The overall aim of this article is to review current therapeutic strategies for treating AD, with a focus on mitochondrially targeted antioxidant treatments. Recent advances in molecular, cellular, and animal model studies of AD have revealed that amyloid precursor protein derivatives, including amyloid beta (A beta) monomers and oligomers, are likely key factors in tau hyperphosphorylation, mitochondrial oxidative damage, inflammatory changes, and synaptic failure in the brain tissue of AD patients. Several therapeutic strategies have been developed to treat AD, including anti-inflammatory, antioxidant, and antiamyloid approaches. Among these, mitochondrial antioxidant therapy has been found to be the most efficacious in reducing pathological changes and in not producing adverse effects; thus, mitochondrial antioxidant therapy is promising as a treatment for AD patients.
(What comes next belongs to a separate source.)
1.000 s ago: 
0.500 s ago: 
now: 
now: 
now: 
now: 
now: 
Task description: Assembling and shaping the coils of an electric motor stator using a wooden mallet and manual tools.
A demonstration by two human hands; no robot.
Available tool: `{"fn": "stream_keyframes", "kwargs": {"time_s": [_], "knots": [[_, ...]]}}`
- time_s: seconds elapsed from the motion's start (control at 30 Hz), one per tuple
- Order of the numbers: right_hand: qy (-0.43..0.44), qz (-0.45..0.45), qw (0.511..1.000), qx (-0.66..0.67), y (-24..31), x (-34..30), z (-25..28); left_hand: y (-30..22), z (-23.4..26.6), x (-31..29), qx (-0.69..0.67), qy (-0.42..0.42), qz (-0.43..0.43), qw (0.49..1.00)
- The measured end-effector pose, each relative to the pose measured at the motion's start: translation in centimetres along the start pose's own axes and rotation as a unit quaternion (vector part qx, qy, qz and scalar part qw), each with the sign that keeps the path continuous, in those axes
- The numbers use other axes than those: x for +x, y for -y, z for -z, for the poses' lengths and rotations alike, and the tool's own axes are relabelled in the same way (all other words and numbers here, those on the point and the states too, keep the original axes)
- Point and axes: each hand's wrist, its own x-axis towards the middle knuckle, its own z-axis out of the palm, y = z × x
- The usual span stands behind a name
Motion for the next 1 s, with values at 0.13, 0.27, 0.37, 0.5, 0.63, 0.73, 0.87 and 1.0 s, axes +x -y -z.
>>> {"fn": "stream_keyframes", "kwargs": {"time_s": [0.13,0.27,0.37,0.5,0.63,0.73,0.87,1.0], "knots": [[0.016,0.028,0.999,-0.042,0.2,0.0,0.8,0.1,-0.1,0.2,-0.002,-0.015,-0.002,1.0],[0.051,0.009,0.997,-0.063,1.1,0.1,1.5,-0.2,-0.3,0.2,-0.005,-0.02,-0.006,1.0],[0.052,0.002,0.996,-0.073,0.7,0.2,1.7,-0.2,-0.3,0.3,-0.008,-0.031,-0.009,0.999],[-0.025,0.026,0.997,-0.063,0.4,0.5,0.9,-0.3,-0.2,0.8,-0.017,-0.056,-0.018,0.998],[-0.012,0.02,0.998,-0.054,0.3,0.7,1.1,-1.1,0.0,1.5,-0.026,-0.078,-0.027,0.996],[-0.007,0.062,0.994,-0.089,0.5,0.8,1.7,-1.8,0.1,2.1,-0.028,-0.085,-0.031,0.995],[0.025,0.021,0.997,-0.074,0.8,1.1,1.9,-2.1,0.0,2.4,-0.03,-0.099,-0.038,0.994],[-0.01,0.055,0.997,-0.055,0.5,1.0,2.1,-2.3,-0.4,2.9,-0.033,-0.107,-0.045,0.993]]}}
However, a major limitation in applying mitochondrial antioxidants to AD treatment has been the inability of researchers to enhance antioxidant levels in mitochondria. Recently, however, there has been a breakthrough. Researchers have recently been able to promote the entry of certain antioxidants-including MitoQ, MitoVitE, MitoPBN, MitoPeroxidase, and amino acid and peptide-based SS tetrapeptides-into mitochondria, several hundred-fold more than do natural antioxidants. Once in the mitochondria, they rapidly neutralize free radicals and decrease mitochondrial toxicity. Thus, mitochondrially targeted antioxidants are promising candidates for treating AD patients.